The Belgian government has created a new asylum centre to facilitate the deportation of fake refugees who have already applied for asylum in another European country.
The new centre, located just over six miles from Brussels, was opened late last month and is the first of its kind for migrants who have already applied for asylum in another European Union member-state. The bloc’s Dublin agreement on such migrants should allow Belgium to deport the migrants to the first EU member they entered.
There is room for 220 migrants in the new centre, which has been built as a way to relieve the pressure on the Belgian asylum reception system, which has become overwhelmed in recent months.
The office of the new Secretary of State for Asylum and Migration, Nicole de Moor, stated that over half of the asylum seekers who arrive in Belgium had already passed through another European Union member-state, the European Union-funded website InfoMigrants reports.

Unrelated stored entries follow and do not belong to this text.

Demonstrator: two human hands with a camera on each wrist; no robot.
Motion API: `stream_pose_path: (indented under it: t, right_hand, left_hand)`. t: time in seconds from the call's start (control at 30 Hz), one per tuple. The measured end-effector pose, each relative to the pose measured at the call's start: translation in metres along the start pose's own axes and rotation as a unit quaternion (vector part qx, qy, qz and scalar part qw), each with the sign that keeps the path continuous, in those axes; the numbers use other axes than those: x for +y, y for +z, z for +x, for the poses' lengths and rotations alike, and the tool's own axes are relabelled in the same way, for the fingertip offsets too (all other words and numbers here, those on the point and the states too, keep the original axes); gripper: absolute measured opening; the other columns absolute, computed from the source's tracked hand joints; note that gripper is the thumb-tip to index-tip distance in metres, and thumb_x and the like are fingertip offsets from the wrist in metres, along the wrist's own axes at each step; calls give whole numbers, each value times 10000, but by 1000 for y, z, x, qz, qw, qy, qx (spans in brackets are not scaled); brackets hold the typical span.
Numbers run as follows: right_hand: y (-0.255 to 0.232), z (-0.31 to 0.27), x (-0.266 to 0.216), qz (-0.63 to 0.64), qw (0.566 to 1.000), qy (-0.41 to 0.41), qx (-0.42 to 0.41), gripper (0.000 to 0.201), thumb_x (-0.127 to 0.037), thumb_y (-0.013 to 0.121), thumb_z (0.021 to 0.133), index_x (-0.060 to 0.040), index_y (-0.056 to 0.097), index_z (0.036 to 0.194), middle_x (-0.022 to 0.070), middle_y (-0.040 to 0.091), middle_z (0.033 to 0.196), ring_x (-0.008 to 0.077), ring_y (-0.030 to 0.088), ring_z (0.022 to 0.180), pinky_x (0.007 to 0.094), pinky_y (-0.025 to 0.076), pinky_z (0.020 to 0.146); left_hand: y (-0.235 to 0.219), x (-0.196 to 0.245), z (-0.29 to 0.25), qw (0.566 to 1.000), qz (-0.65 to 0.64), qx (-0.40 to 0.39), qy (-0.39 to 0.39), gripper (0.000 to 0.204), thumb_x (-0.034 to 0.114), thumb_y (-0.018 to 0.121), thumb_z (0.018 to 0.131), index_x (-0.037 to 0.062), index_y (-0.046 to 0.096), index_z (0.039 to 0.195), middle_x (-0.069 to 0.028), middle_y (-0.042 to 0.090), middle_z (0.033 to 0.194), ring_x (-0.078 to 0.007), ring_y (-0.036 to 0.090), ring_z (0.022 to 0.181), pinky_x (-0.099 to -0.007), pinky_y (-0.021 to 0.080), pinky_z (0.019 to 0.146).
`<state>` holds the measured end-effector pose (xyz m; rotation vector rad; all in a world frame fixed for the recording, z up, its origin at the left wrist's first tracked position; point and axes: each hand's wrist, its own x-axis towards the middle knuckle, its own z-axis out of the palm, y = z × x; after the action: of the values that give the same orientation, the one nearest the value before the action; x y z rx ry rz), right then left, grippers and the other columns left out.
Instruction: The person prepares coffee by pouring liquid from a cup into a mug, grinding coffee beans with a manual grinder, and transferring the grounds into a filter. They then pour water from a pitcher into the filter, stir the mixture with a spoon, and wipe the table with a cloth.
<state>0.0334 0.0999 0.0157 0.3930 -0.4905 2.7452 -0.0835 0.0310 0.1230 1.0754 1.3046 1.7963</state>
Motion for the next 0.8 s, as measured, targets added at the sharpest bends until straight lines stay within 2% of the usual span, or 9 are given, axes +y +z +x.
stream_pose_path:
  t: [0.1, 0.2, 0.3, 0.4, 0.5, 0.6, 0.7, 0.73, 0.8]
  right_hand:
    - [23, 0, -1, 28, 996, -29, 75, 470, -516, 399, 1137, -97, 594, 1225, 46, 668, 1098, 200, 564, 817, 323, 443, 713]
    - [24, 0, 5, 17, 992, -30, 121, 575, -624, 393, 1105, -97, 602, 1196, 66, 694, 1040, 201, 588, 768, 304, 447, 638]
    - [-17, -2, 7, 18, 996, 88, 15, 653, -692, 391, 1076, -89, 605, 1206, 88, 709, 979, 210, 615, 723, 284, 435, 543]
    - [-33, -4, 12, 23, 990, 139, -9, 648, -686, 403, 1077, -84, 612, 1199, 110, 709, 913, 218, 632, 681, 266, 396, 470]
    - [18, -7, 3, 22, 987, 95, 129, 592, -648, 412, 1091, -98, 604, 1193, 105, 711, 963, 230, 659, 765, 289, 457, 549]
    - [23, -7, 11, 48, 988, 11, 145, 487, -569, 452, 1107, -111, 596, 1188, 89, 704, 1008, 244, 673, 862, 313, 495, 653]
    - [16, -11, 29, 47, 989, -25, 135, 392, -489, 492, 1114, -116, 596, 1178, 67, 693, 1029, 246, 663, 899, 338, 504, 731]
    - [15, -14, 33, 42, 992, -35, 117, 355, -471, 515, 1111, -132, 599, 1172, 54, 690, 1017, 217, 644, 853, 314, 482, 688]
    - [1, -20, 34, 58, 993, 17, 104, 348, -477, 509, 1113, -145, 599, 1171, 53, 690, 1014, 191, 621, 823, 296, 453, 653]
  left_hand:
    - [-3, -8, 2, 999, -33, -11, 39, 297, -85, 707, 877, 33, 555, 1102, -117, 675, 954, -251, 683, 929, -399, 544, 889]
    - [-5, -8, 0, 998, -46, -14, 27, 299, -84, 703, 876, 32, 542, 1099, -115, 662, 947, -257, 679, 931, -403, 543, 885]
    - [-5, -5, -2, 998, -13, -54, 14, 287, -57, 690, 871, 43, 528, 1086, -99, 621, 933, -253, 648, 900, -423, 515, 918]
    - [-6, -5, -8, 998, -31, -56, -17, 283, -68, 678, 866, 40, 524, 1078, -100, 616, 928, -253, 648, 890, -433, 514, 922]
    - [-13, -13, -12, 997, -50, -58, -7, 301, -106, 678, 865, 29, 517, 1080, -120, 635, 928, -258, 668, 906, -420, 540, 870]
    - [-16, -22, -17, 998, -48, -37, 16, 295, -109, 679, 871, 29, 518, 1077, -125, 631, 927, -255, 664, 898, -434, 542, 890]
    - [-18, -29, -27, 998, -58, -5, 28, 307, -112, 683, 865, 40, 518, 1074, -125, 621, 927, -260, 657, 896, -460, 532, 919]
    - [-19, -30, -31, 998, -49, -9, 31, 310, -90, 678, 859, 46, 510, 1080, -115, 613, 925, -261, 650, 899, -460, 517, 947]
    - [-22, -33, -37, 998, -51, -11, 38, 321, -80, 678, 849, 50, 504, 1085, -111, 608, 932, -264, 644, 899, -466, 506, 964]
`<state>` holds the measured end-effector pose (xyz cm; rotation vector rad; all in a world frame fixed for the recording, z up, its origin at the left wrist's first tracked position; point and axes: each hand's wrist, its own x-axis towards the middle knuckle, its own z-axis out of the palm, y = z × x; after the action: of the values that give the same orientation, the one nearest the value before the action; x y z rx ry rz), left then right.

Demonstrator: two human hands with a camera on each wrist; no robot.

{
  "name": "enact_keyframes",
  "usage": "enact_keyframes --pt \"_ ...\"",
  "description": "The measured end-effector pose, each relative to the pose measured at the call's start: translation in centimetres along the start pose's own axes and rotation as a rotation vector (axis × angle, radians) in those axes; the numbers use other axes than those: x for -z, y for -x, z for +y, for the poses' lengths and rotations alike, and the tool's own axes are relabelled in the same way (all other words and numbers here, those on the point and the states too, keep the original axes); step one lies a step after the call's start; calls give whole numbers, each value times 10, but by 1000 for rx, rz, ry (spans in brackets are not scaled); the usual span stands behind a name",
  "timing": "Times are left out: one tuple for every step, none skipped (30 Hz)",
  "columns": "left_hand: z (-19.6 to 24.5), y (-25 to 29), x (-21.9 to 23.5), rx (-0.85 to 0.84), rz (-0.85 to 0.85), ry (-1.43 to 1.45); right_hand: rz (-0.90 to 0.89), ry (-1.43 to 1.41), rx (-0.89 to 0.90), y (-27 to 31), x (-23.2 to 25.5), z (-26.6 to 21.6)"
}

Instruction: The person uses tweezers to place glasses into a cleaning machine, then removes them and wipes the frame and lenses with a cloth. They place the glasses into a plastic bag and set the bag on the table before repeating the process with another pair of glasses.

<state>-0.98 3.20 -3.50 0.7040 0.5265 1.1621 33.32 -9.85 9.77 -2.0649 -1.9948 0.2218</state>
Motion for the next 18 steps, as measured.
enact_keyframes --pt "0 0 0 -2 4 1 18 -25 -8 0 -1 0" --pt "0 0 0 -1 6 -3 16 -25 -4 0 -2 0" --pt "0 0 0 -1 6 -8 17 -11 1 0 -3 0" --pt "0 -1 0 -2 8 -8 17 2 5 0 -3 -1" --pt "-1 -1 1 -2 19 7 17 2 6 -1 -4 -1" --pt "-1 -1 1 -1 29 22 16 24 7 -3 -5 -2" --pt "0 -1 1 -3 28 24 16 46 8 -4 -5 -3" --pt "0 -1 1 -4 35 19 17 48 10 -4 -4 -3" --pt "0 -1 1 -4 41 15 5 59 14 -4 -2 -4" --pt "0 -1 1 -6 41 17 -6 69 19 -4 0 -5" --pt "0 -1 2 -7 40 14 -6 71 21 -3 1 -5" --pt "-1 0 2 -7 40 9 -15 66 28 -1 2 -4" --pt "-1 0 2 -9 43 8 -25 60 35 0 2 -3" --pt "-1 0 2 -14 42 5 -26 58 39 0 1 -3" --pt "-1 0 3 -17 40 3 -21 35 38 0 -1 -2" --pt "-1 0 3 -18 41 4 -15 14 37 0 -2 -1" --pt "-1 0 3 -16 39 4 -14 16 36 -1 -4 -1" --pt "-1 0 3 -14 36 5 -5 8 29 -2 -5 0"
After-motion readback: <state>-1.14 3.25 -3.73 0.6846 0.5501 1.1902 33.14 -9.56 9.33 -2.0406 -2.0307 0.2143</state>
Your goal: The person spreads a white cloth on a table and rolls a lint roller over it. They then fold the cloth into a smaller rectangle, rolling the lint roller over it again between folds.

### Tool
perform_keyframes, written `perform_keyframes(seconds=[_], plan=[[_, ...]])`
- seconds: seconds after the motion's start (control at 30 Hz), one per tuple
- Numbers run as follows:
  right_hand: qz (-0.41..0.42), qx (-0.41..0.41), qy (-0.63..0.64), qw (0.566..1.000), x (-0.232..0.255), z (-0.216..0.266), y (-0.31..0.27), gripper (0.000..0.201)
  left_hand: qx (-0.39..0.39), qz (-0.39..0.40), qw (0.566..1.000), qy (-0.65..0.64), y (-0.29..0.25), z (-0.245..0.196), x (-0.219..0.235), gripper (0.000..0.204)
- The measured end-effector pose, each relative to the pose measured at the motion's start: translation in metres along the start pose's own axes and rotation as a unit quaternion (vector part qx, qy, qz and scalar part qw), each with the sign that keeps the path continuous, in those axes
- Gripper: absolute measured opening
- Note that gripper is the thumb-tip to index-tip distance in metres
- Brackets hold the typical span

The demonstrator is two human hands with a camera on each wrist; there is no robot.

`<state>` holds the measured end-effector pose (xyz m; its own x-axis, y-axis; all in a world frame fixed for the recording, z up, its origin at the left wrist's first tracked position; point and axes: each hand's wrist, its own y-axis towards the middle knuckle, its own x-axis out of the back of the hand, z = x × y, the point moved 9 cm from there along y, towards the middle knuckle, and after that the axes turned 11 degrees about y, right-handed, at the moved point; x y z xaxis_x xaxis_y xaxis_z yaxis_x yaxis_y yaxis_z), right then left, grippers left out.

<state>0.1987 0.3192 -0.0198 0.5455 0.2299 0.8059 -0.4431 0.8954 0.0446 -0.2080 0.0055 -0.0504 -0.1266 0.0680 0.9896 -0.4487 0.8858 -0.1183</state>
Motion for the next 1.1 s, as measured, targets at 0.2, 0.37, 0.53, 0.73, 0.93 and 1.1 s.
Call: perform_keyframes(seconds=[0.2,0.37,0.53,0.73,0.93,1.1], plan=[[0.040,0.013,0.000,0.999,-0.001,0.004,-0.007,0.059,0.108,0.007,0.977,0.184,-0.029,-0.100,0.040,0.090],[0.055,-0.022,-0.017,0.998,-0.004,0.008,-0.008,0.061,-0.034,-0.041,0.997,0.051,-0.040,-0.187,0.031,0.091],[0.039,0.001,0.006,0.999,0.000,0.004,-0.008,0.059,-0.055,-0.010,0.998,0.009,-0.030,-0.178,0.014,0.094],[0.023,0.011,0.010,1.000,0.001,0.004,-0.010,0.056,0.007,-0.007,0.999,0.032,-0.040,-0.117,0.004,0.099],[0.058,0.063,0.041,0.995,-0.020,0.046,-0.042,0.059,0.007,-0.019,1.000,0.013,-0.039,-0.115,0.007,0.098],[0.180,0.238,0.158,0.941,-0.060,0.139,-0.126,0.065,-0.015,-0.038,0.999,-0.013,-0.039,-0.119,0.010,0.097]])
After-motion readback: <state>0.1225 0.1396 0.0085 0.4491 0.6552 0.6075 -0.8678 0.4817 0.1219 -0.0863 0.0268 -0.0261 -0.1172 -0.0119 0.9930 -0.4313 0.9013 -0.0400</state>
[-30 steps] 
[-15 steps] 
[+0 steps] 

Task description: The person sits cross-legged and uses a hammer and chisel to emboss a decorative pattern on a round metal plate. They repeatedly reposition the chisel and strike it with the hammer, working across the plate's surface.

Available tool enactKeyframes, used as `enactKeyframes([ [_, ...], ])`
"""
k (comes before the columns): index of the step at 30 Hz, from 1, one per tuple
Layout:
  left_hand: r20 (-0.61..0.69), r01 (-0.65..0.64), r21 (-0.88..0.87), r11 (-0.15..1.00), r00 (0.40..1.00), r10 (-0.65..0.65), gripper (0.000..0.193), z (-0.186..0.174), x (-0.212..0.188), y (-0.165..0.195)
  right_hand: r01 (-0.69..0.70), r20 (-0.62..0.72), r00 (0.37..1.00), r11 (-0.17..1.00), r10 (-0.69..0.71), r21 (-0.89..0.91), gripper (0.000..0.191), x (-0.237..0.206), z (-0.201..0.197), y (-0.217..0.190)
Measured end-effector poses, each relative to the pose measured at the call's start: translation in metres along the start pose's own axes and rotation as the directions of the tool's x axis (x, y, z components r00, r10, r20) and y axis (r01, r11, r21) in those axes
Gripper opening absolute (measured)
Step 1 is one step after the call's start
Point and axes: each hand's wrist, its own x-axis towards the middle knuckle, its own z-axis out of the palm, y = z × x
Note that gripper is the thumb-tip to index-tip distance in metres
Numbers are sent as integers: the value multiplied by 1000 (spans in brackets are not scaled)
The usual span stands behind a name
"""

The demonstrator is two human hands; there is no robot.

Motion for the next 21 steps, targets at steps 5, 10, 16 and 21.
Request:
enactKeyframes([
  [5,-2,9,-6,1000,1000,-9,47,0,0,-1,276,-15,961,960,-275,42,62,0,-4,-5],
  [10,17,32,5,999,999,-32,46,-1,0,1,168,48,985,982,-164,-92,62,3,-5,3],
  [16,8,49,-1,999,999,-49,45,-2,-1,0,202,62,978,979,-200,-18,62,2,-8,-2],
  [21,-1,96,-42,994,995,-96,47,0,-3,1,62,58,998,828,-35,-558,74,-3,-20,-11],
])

“More than half of the asylum seekers who arrive in Belgium have already passed through another member-state of the European Union. Last year, there were 11,000. Between January and July of this year, they are already nearly 8,000,” the office stated.
Very few migrants who are eligible for deportation to another European Union member-state under the Dublin agreement are actually deported, with InfoMigrnats claiming the number is only around three per cent.
Belgium’s Federal Agency for the Reception of Asylum Seekers (Fedasil) has had difficulties accommodating migrants since last year, when major flooding saw damages to reception centres and many Belgians affected by the floods needing to use the accommodation themselves.
Mass migration is now the driving force of Belgium’s population growth, with a 2021 report claiming that as many as one-third of the country’s population now come from migrationt backgrounds.